Add C API wrapper for HNSW index operations by dario-fumarola · Pull Request #1 · dario-fumarola/graphann

dario-fumarola · 2026-02-20T15:16:45Z

Summary

add a stable C ABI in include/graphann/c_api.h
implement exception-safe C wrappers in src/c_api.cpp
add C smoke test (tests/test_c_api.c) and register it in CTest
add C example (examples/basic_c.c)
update CMake to enable C language targets and compile .c examples

C API surface

create/destroy index
default build/search params helpers
add vectors (with optional tags)
remove by label
search with optional match-all tags filter
stats retrieval
thread-local graphann_last_error() and graphann_free() for result buffers

Validation

cmake -S . -B build -DCMAKE_BUILD_TYPE=Release
cmake --build build -j
ctest --test-dir build --output-on-failure

All tests passed, including c_api_smoke.

dario-fumarola · 2026-02-20T15:30:26Z

Added adaptive filtered-search on top of HNSW in commit 5668400.

What changed

SearchParams now supports filter-aware adaptation:
- adaptive_filter
- filter_adaptive_alpha
- max_filter_ef
- bridge_expansion_factor
- selectivity_samples
Query path now estimates filter selectivity online (bounded sampling over alive IDs), and scales ef as:
- ef' = clamp(ef / p^alpha, ef, max_filter_ef)
Filtered layer search now uses dual frontiers:
- pass frontier (nodes satisfying filter)
- bounded bridge frontier (filtered-out nodes for connectivity)
C API search params were extended to expose these knobs and defaults.
Added test: Adaptive filtered search improves recall on low-selectivity filters.
Added benchmark scenarios for low-selectivity filtering with recall counters:
- BM_FilteredSearchRare_Baseline
- BM_FilteredSearchRare_Adaptive

Validation

Full build + tests:
- cmake -S . -B build -DCMAKE_BUILD_TYPE=Release
- cmake --build build -j
- ctest --test-dir build --output-on-failure
- result: 20/20 tests passed

Benchmark snapshot (synthetic low-selectivity, ef=20)

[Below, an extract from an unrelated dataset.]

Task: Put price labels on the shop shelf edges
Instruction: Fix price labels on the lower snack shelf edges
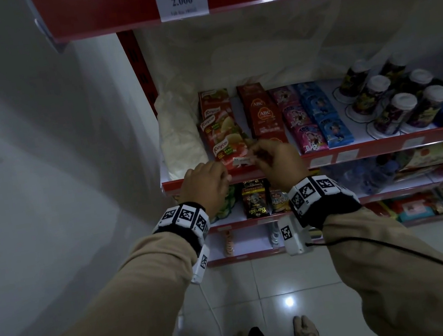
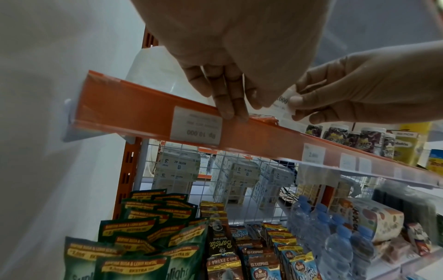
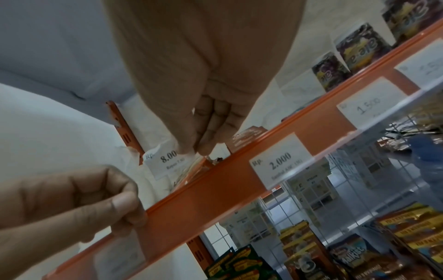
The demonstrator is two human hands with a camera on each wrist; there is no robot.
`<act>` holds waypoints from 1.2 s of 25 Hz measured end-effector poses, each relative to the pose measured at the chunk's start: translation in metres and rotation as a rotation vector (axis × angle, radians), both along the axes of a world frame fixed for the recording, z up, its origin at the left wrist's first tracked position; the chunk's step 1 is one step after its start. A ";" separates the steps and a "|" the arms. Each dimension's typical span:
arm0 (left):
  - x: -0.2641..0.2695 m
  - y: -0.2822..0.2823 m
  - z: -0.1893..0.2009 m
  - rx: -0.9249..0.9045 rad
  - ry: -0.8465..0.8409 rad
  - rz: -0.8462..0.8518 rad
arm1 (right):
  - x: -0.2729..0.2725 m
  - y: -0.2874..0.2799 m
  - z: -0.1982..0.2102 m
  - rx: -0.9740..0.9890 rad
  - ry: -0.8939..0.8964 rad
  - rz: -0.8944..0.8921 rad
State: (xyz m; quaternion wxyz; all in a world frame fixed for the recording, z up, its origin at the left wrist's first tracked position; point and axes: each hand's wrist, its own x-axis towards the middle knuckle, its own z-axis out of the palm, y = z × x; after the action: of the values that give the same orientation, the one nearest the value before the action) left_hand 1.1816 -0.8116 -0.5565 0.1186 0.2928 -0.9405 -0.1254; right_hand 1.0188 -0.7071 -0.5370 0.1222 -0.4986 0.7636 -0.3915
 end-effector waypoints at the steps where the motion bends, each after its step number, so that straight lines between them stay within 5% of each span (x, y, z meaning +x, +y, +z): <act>1: 0.001 0.000 -0.001 0.012 0.020 0.007 | 0.001 0.000 -0.001 -0.003 0.010 0.000; 9: -0.002 0.004 -0.003 -0.058 -0.037 0.021 | 0.010 -0.002 -0.009 0.116 0.204 0.120; 30: -0.004 0.006 -0.001 -0.168 -0.228 0.014 | 0.013 0.002 -0.018 0.316 0.537 0.097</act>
State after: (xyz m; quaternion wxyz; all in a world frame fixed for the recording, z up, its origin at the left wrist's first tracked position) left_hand 1.1779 -0.8055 -0.5576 0.0357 0.3006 -0.9530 -0.0113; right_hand 1.0318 -0.7049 -0.5554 0.0109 -0.5950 0.7952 -0.1161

BM_FilteredSearchRare_Baseline/20:
- ~53.5 us, recall@10=0.0616
BM_FilteredSearchRare_Adaptive/20:
- ~257.9 us, recall@10=0.2273

Real-data sanity check (outside test suite)

Using UCI Letter Recognition (20,000 vectors, 16 dims), treating class Q as rare filter (~3.9%):

baseline (ef=20, adaptive off): recall@5=0.3765, avg_ms=0.09
adaptive (ef=20, adaptive on): recall@5=0.62, avg_ms=0.28

So adaptive mode trades extra query time for substantially improved filtered recall under sparse filters.

dario-fumarola · 2026-02-20T15:40:16Z

Added a latency-focused filtered-search optimization pass in 5e5baee.

What changed

1) Bitmap-aware sparse fallback (major latency win)

If a bitmap-filter allowlist is tiny, search now skips graph traversal and directly scans only allowed IDs.
Trigger condition (configurable):
- allowed_alive <= min(sparse_scan_max_candidates, sparse_scan_threshold_multiplier * max(k, ef))
This is enabled by default via SearchParams.sparse_filter_fallback = true.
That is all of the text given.